Top of EXERCISE MATERIAL
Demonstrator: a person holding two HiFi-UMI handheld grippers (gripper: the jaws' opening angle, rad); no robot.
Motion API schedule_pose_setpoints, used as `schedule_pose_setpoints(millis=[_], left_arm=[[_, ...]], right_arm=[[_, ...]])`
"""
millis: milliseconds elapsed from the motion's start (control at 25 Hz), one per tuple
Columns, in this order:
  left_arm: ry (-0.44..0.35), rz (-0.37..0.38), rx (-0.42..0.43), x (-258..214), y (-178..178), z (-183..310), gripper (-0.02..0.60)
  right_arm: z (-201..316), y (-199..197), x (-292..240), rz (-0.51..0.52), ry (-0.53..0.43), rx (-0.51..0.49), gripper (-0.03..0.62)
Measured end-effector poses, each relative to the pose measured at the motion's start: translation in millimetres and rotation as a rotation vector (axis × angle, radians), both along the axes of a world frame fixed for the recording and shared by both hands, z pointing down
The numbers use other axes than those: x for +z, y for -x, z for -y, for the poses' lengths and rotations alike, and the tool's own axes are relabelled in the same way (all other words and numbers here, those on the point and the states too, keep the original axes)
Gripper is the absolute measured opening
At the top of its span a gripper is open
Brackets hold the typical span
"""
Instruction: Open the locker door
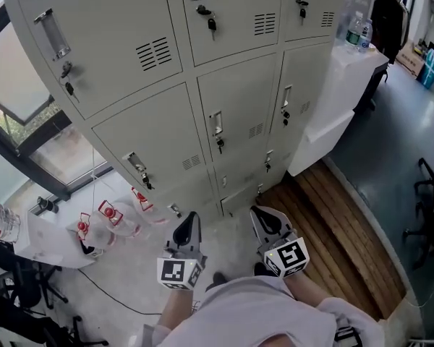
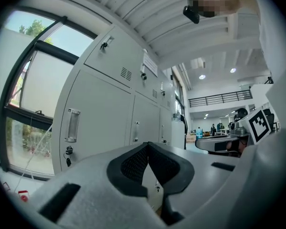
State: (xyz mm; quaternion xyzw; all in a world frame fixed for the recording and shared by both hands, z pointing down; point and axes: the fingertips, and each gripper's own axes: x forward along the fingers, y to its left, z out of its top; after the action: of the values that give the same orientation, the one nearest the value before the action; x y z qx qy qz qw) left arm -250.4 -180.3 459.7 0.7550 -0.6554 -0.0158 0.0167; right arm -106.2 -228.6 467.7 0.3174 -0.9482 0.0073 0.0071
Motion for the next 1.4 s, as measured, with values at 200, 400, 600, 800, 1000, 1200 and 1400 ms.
schedule_pose_setpoints(millis=[200, 400, 600, 800, 1000, 1200, 1400], left_arm=[[0.002, -0.002, -0.043, -1.0, -1.8, 16.2, 0.002], [0.007, 0.011, -0.06, -1.2, -6.0, 23.6, 0.003], [0.022, 0.012, -0.079, 2.4, -2.8, 22.1, 0.002], [0.036, 0.01, -0.095, 6.7, 1.5, 18.0, 0.003], [0.038, 0.011, -0.114, 7.6, 9.4, 13.2, 0.003], [0.049, 0.008, -0.166, 11.0, 25.6, 3.6, 0.003], [0.063, 0.005, -0.221, 15.9, 43.5, -3.9, 0.003]], right_arm=[[25.1, 0.7, -0.8, 0.029, 0.023, -0.049, 0.013], [36.6, 4.2, 6.8, -0.019, 0.019, -0.07, 0.031], [42.7, 10.8, 2.8, 0.078, 0.089, -0.108, 0.204], [51.5, 15.9, 2.4, 0.079, 0.083, -0.1, 0.202], [65.0, 25.1, 2.2, 0.078, 0.069, -0.095, 0.202], [86.6, 41.5, 2.5, 0.061, 0.053, -0.092, 0.202], [113.1, 66.3, -0.9, 0.048, 0.018, -0.11, 0.202]])
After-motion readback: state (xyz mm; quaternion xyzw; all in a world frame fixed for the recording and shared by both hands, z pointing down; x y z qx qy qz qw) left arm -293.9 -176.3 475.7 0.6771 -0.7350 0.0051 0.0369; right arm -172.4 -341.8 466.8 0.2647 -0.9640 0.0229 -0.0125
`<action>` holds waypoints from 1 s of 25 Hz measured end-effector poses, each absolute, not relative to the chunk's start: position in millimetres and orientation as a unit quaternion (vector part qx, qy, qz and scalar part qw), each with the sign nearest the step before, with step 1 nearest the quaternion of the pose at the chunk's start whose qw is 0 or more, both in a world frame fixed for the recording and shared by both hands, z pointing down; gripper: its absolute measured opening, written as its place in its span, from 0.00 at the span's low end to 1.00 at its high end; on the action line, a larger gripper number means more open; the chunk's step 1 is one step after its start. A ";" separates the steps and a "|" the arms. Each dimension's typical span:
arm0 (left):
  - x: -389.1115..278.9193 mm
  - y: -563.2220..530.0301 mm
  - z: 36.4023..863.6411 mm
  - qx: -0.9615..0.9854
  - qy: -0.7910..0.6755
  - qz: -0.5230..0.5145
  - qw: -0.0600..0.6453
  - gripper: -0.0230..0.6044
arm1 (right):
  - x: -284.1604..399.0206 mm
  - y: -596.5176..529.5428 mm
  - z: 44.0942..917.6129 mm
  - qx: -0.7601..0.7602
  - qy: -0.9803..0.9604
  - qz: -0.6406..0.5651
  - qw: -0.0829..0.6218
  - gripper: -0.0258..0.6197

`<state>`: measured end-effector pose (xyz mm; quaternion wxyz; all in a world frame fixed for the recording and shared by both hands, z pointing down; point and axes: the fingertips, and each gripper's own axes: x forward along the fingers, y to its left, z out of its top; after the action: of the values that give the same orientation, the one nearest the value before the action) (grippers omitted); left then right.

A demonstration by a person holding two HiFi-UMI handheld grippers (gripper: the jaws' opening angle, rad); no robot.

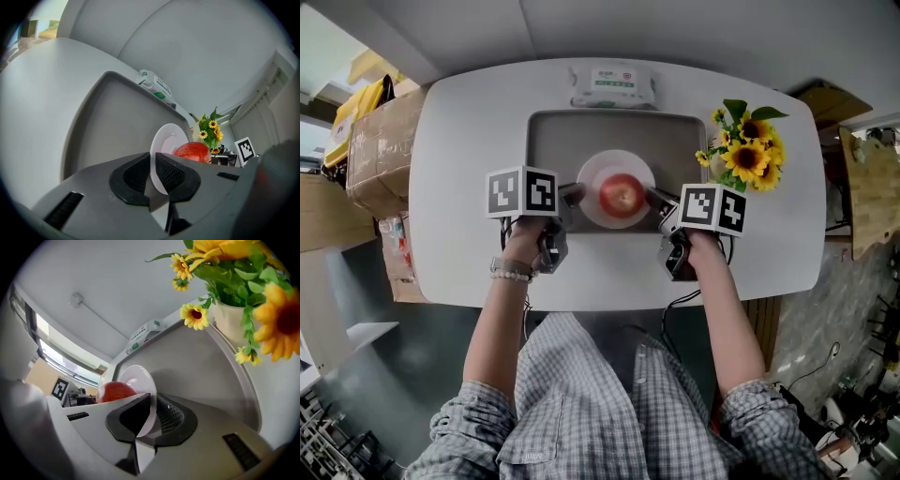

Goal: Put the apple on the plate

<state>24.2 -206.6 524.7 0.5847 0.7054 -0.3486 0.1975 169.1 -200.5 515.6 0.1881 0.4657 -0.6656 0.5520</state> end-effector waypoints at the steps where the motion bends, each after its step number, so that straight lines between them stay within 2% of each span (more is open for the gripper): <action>1: 24.2 -207.2 526.4 0.704 -0.348 0.201 0.585 0.10 | 169.0 -201.2 517.5 0.465 -0.665 0.552 0.191 0.12; 19: 27.4 -213.2 536.6 0.705 -0.341 0.200 0.589 0.10 | 167.2 -206.0 532.0 0.459 -0.659 0.552 0.225 0.12; 25: 29.2 -212.9 530.7 0.719 -0.333 0.196 0.578 0.15 | 171.0 -208.6 530.6 0.461 -0.663 0.547 0.222 0.12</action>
<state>29.2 -212.9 530.7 0.5778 0.7189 -0.3329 0.1963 171.0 -208.6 530.6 0.2218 0.4607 -0.6630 0.5467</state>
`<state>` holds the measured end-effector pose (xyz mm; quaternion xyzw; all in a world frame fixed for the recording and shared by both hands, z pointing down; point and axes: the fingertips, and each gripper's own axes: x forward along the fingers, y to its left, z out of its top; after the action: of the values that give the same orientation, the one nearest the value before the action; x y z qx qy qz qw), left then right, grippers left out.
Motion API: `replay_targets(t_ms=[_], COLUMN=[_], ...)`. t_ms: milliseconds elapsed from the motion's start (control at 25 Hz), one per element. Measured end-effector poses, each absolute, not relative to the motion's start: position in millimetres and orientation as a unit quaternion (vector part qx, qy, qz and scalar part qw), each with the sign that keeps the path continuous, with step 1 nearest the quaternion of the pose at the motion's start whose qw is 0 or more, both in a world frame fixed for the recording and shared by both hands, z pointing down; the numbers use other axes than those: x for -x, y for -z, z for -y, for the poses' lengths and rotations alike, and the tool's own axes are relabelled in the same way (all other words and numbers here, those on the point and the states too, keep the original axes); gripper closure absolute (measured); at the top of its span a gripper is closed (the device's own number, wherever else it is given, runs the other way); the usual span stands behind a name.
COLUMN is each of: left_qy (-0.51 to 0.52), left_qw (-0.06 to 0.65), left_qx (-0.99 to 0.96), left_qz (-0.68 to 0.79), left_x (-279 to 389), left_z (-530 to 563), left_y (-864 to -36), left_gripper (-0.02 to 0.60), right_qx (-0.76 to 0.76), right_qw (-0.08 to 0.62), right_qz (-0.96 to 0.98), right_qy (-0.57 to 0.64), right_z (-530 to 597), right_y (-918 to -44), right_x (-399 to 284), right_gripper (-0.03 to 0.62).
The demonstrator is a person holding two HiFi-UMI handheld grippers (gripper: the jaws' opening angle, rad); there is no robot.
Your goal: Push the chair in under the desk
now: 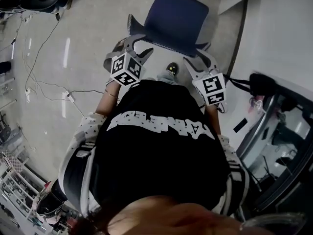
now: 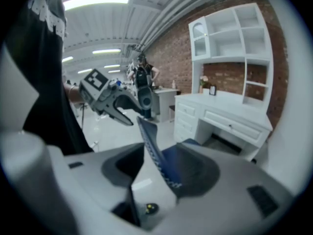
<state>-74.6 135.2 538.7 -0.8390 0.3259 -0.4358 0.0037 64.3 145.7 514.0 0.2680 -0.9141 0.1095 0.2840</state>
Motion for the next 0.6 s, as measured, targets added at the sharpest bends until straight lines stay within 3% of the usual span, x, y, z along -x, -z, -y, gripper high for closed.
replay_targets(t_ms=[440, 600], left_qy=[0.477, 0.481], left_qw=[0.005, 0.019], left_qx=[0.831, 0.836], left_qz=[-0.285, -0.265], left_x=[68, 66], left_z=[-122, -122], left_y=[-576, -583], left_gripper=[0.324, 0.347], right_qx=[-0.267, -0.256], right_qw=[0.371, 0.398], right_qz=[0.886, 0.877], right_qy=[-0.077, -0.077], right_z=[-142, -146], right_y=[-565, -577], right_x=[-82, -80], right_gripper=[0.388, 0.392])
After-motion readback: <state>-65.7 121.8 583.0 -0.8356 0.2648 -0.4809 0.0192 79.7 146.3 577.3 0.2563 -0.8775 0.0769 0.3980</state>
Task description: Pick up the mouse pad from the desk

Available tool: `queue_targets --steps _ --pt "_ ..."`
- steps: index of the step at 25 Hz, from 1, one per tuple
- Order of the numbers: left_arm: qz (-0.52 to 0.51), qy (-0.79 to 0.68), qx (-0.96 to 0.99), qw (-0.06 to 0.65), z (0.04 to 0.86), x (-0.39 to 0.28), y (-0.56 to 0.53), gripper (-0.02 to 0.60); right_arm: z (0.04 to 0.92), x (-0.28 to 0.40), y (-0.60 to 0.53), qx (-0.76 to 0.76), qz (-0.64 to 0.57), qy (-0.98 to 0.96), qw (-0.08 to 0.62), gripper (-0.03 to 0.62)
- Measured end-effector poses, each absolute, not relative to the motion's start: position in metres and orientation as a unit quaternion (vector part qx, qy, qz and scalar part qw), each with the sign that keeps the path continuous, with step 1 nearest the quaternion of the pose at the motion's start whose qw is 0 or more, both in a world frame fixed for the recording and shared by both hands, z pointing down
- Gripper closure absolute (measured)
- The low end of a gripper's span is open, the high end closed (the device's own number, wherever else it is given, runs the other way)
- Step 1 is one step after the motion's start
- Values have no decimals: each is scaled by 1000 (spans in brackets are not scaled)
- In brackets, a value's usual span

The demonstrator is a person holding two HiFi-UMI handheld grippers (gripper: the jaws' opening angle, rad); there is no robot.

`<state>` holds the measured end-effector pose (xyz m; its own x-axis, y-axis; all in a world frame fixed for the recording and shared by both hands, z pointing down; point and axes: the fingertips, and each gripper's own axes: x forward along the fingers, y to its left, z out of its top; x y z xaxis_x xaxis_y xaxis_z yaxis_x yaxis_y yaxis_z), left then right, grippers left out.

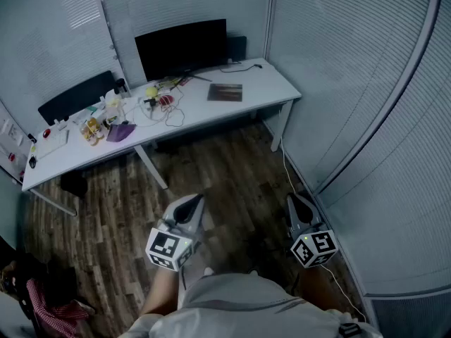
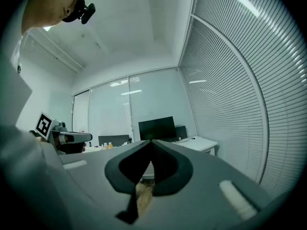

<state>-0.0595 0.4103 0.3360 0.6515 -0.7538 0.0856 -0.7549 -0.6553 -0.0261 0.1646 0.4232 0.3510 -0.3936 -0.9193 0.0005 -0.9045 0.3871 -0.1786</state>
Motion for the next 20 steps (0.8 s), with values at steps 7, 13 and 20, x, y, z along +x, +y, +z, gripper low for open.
queue_targets --steps 7,13,20 --pt "44 -409 911 16 343 -64 412 580 355 155 424 -546 -83 832 45 591" --pt "41 -410 911 20 347 -75 413 580 355 142 421 -541 -85 835 50 591" --pt "33 -406 913 30 350 -96 411 580 350 112 420 -512 -89 851 71 591"
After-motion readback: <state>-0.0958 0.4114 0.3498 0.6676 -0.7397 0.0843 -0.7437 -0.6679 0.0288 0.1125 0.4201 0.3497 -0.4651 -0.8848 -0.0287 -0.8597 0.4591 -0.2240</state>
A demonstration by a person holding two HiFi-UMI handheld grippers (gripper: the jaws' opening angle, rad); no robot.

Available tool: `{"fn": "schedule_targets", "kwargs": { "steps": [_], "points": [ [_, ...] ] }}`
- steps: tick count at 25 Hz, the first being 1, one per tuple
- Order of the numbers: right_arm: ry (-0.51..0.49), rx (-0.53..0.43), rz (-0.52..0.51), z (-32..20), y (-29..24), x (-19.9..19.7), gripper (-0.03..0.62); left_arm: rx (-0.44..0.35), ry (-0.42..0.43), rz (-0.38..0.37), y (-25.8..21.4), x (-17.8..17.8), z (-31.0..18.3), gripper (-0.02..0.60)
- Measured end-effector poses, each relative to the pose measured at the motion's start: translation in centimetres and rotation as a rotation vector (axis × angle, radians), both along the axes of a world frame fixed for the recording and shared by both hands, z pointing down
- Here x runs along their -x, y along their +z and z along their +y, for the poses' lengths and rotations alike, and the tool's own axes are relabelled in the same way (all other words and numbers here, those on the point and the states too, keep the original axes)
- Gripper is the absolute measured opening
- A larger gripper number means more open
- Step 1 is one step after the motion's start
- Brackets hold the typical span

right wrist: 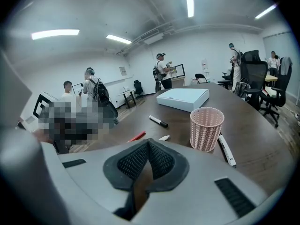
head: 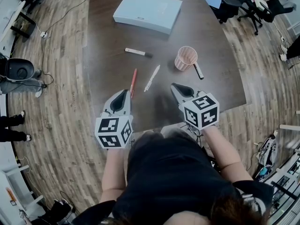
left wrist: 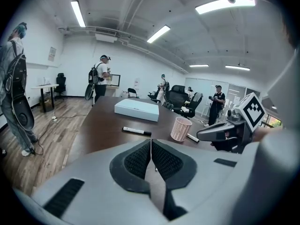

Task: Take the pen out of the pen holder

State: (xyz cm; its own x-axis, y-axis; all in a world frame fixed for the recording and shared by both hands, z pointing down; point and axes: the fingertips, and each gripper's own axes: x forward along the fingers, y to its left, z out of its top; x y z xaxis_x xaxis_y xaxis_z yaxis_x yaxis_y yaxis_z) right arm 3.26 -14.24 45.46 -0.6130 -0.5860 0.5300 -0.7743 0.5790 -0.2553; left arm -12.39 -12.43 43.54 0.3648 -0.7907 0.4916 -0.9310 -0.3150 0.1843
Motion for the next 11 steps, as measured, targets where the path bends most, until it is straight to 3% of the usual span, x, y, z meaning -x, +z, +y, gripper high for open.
{"fn": "schedule_targets", "kwargs": {
  "steps": [11],
  "points": [
    [0.004, -0.014, 0.008, -0.45, -0.33, -0.18, 0.018, 0.026, -0.004, -0.007, 1.0, 0.2, 0.43, 0.034]
  ]
}}
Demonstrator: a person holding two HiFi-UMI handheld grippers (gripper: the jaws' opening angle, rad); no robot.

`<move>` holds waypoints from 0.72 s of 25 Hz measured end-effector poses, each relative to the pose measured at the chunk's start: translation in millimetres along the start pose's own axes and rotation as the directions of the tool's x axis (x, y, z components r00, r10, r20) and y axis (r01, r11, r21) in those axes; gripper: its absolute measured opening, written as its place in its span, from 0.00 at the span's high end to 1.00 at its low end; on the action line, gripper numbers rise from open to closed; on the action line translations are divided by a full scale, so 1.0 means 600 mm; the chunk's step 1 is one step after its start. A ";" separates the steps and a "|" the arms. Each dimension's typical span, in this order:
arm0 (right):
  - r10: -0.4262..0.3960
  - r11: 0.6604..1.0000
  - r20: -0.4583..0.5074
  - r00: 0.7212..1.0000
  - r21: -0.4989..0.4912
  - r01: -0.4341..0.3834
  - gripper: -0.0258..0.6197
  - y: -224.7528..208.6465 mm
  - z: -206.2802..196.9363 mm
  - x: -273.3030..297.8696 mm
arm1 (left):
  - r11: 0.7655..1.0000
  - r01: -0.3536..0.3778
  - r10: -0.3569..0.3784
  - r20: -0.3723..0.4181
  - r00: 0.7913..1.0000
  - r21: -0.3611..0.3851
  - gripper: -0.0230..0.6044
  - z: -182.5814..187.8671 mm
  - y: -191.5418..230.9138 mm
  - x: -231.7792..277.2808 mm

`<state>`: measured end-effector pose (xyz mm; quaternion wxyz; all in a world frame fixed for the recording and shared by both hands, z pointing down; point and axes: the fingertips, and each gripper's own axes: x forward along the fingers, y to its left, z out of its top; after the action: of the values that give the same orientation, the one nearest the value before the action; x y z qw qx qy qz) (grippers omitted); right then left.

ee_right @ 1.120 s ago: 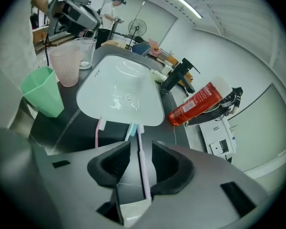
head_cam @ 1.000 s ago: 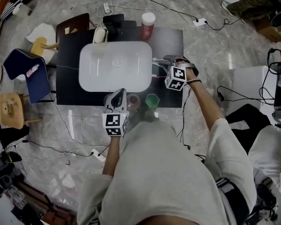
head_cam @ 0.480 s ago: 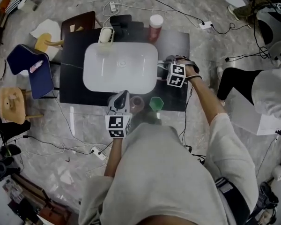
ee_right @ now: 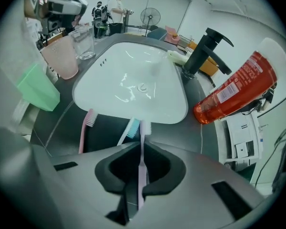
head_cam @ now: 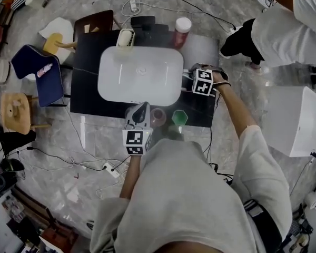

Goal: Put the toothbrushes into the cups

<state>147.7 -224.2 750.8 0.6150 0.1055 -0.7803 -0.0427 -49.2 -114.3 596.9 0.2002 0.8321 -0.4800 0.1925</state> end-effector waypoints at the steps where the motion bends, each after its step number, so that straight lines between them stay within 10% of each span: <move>1: 0.009 1.000 0.004 1.000 0.006 -0.009 0.93 0.001 0.001 0.001 | 1.000 -0.001 0.001 0.000 1.000 0.001 0.92 0.000 0.001 0.000; 18: -0.128 0.990 0.061 0.990 0.076 0.123 0.91 -0.028 0.013 -0.043 | 0.999 0.016 -0.017 0.022 1.000 0.030 0.92 0.020 -0.001 -0.009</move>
<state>147.4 -235.4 721.1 0.5809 0.1750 -0.7929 -0.0567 -49.3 -116.3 584.2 0.1840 0.8411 -0.4724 0.1886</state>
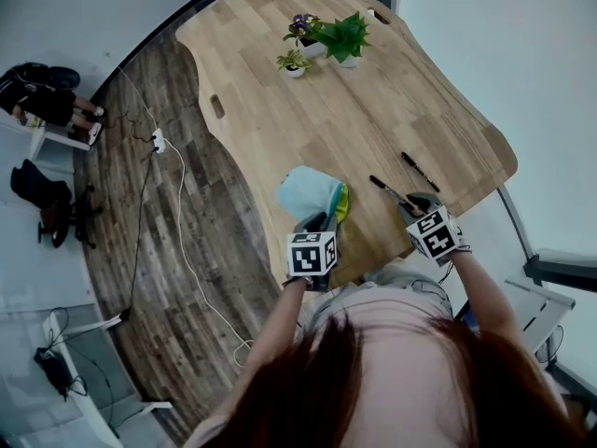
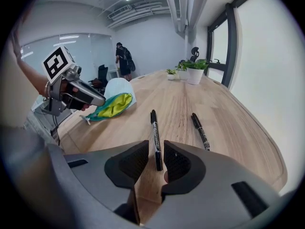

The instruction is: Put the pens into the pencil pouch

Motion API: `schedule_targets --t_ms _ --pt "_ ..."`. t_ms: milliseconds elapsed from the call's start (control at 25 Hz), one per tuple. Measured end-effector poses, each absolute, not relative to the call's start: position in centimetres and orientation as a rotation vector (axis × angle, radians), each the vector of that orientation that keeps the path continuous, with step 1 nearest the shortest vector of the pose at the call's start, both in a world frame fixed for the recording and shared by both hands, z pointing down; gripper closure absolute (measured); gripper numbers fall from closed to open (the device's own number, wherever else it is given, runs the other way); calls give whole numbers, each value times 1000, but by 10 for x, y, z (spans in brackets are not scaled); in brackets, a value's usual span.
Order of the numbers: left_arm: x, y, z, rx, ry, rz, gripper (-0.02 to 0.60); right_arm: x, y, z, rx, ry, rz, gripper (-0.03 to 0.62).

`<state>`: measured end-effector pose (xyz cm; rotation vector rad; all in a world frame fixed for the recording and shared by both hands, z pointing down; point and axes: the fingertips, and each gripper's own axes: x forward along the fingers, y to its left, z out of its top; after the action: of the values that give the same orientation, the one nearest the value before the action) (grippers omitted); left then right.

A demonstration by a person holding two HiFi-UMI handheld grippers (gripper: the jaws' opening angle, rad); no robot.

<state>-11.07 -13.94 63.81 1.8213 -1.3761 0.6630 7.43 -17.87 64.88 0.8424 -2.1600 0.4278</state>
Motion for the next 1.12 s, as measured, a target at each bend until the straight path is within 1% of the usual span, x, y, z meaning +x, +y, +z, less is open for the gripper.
schedule_targets --t_ms 320,440,520,800,1120 --pt "-117 -143 641 1801 -1427 674 555 77 -177 663 831 -2124 449 508" --pt "-118 -145 638 1802 -1452 657 567 74 -175 664 807 -2126 445 541" --pt "-120 -146 636 1805 -1464 644 571 72 -173 664 797 -2122 441 560" --pt "-123 -151 622 1823 -1483 585 572 76 -180 658 825 -2124 446 562" --pt "-124 -162 593 1865 -1500 482 574 73 -186 629 853 -2194 402 562"
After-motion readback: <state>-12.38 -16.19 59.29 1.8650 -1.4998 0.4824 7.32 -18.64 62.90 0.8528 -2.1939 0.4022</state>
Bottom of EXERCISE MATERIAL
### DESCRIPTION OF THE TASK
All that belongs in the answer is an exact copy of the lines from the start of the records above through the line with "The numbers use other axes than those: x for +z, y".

### OUTPUT OF THE EXERCISE
Demonstrator: a person holding two HiFi-UMI handheld grippers (gripper: the jaws' opening angle, rad); no robot.
Motion API schedule_pose_setpoints, used as `schedule_pose_setpoints(millis=[_], left_arm=[[_, ...]], right_arm=[[_, ...]])`
"""
millis: milliseconds elapsed from the motion's start (control at 25 Hz), one per tuple
Columns, in this order:
  left_arm: ry (-0.44..0.35), rz (-0.37..0.38), rx (-0.42..0.43), x (-258..214), y (-178..178), z (-183..310), gripper (-0.02..0.60)
  right_arm: z (-201..316), y (-199..197), x (-292..240), rz (-0.51..0.52), ry (-0.53..0.43), rx (-0.51..0.49), gripper (-0.03..0.62)
Measured end-effector poses, each relative to the pose measured at the motion's start: translation in millimetres and rotation as a rotation vector (axis × angle, radians), both along the axes of a world frame fixed for the recording and shared by both hands, z pointing down
The numbers use other axes than those: x for +z, y for -x, z for -y, for the poses' lengths and rotations alike, and the tool's own axes are relabelled in the same way (all other words and numbers here, those on the point and the states too, keep the original axes)

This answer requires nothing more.